Лизавете того было мало, упросила дядю-митрополита написать Строгановым, чтобы отправили агличанина, лечившего хозяев.
– Строук. Брань димидж[101]… – лопотал нерусь.
Вертлявый парнишка, состоявший при нем толмачом, крутил нечесаной башкой, пялился на поставцы с посудой, видно, собрался что-то украсть. Наконец он снизошел и перевел: мол, удар случился, голова боле варить не будет.

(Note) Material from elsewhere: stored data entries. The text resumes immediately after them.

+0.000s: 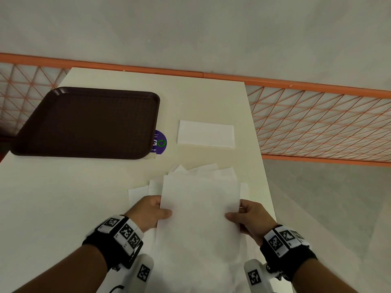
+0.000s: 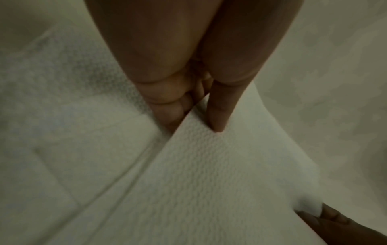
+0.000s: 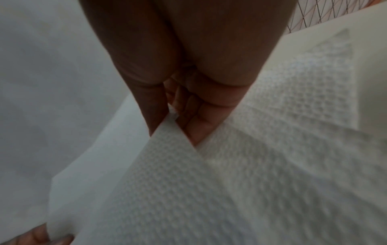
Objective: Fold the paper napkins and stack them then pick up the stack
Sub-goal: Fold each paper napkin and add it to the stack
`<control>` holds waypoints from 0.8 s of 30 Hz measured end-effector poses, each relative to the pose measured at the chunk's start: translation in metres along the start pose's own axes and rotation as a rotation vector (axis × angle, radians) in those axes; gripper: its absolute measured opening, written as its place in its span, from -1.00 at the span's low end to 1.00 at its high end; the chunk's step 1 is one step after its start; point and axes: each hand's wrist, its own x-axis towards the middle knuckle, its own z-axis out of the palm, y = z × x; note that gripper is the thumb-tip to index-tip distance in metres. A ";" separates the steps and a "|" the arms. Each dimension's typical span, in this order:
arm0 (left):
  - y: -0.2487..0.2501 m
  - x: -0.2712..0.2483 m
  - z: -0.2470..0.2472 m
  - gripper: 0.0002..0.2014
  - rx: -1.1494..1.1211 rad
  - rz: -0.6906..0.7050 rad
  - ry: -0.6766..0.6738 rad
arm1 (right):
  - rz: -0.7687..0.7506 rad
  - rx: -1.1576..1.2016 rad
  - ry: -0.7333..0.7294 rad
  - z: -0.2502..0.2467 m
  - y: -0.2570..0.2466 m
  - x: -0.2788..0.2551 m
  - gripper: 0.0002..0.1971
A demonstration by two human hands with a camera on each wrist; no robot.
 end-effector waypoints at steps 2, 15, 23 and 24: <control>-0.002 0.000 -0.002 -0.76 -0.042 0.012 -0.018 | -0.026 -0.003 0.007 -0.003 0.004 0.001 -0.79; -0.004 -0.001 -0.012 -0.41 0.474 0.233 0.035 | -0.314 -0.462 0.087 -0.005 0.018 -0.003 -0.35; 0.007 -0.004 -0.011 -0.56 0.353 0.124 0.026 | -0.249 -0.532 -0.019 -0.011 0.011 -0.001 -0.42; 0.009 -0.005 -0.009 -0.59 0.282 0.086 0.026 | -0.221 -0.466 -0.026 -0.012 0.009 -0.001 -0.46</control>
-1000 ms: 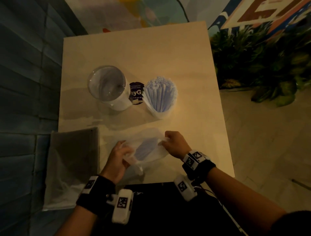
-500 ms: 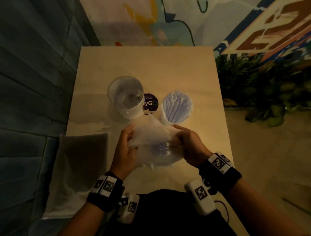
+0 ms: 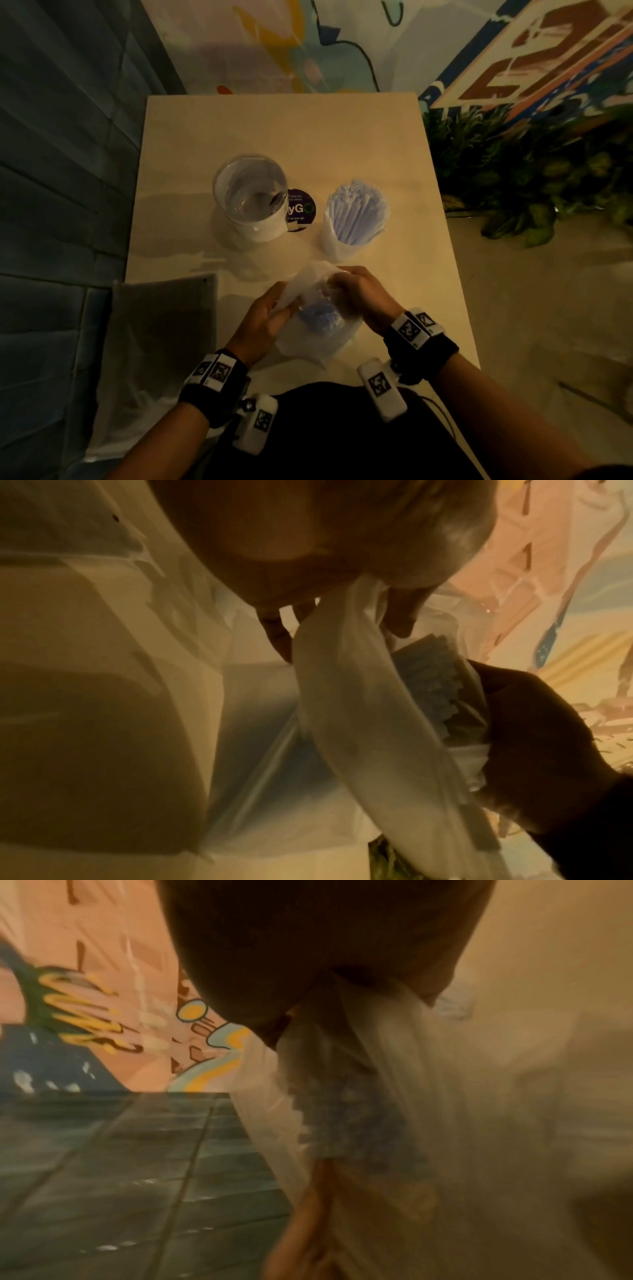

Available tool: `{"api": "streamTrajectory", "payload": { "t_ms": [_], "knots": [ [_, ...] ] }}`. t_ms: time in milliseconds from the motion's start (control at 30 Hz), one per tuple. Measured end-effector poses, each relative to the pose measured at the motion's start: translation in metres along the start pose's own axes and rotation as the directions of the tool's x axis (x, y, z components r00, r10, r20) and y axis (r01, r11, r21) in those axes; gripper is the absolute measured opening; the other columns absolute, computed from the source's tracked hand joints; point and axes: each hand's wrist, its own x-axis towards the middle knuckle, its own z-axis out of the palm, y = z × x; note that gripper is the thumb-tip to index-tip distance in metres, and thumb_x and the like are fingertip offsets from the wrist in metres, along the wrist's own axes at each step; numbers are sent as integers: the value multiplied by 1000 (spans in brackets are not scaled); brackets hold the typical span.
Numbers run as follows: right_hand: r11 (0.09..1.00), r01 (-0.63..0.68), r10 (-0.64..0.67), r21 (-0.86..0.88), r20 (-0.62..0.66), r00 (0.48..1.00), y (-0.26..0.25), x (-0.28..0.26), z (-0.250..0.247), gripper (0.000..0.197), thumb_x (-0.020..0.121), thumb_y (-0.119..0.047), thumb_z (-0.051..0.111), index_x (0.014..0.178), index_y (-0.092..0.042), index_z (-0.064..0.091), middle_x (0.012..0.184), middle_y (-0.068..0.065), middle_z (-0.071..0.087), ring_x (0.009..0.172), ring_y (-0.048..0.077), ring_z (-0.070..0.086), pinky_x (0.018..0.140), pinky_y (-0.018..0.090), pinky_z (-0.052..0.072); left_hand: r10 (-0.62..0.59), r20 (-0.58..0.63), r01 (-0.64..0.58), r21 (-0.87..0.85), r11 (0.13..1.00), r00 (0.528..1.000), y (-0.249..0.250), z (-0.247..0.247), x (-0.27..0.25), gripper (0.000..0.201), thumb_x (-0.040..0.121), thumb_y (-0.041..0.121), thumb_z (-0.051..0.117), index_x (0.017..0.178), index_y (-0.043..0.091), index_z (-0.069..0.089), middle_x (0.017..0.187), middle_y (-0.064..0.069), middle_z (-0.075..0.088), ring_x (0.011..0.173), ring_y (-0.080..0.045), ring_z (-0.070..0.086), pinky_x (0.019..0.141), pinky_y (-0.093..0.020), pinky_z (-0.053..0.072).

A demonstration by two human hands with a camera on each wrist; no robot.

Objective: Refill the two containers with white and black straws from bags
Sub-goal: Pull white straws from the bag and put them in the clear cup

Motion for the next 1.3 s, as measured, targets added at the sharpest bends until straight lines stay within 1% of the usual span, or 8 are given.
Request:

Лизавета требовала от агличанина лекарства, грозила дядей-митрополитом и плетками, парнишка переводил, взгляд его наглел, а на морде цвела улыбка. Агличанин, напротив, хмурился, все быстрее лопотал на своем, и парнишка лениво повторял вслед за ним:
– Сожалеет, только ничего сделать нельзя.
Она отказалась платить агличанину. Тот покрутил длинным носом, испугался и дал сверток со снадобьями – внутри что-то перекатывалось. Тогда Лизавете все ж пришлось вытащить из кожаного пояса серебряный рубль.
Выгнав бесполезных гостей, она села у ложа матери, где проводила теперь день за днем, не доверяя служанкам. Не первый день посещала ее тягостная мысль, кусала за палец, убегала и являлась с вечерними сумерками вновь. У мысли той было два хвоста.
Не отмщение ли ей пришло за вранье, за наговоры на Нюткину мамашу?
И кто ж знает – вдруг ведьма смогла бы помочь той бесполезной, измученной колоде с перекошенным ртом и недвижным телом, что лежала теперь денно и нощно на постели. Несчастной матушке, что оказалась для Лизаветы дороже и ближе всех на свете.